We all know this, just like Star Wars is essentially a hodge podge of old Western and Japanese motifs, it seems creative because it's harder to connect to the source material. But in this media satruated enviroment we are becoming more connected with what inspired what, and thus the concept of orginality is somewhat dimminised. The idea of claiming something is yours totally and people who come up with anything similar owe you for that is essentially a greedy ego trip. At least a lot of the things that have been perpetrated under copywrite infringement laws are. Most of it is rarely justified.

The truth is NO idea is every truly original. Just like Thomas Edison didn't come up with the light bulb (we've had light bulbs for years before that, he just came up with the first commecially viable one). Or such as Apple wanting to sue Droid for its smart phone (smart phones are the next evolution in societies communication technology), and if they win they could essentially monopolize the market.
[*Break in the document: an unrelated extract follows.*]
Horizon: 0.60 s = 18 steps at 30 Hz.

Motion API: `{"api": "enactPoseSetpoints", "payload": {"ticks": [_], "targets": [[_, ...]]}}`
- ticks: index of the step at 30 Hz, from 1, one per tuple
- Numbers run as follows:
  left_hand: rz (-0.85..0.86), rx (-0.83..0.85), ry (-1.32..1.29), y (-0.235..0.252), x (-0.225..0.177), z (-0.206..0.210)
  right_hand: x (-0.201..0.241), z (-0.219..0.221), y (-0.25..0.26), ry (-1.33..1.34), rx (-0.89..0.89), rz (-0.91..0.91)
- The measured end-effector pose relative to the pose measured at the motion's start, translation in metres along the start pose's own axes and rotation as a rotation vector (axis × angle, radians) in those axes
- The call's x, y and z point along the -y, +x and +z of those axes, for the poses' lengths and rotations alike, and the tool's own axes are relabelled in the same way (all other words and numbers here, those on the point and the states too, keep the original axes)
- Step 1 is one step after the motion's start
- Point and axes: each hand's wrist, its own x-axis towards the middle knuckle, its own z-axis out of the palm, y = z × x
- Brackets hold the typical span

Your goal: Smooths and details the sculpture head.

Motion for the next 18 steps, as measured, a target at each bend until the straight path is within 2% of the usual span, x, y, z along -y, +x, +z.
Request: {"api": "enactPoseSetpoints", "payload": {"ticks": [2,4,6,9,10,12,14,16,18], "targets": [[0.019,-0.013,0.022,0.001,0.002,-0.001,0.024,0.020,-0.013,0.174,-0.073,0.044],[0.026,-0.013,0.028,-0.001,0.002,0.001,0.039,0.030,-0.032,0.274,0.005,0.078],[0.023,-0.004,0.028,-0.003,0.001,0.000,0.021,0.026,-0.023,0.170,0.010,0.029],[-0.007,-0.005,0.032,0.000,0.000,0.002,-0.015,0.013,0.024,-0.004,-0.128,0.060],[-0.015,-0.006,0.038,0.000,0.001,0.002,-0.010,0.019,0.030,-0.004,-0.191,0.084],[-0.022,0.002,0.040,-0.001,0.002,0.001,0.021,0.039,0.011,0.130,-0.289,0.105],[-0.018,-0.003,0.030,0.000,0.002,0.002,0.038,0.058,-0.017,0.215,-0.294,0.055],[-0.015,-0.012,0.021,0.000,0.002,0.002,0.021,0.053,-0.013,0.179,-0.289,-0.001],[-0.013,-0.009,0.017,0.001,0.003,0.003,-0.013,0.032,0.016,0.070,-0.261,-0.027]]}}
And as we learn from evolution, monocultures are a bad bad thing. Though all of that being said, due to the nature of our society sometimes you have to have a copywrite to be commercially viable. Though if we could tweak and expand these ideas both technologically and artistically we would have a more rapidly evolving society and creatively open society.

The idea that you can personally own an idea is nothing more than a glorified ego trip.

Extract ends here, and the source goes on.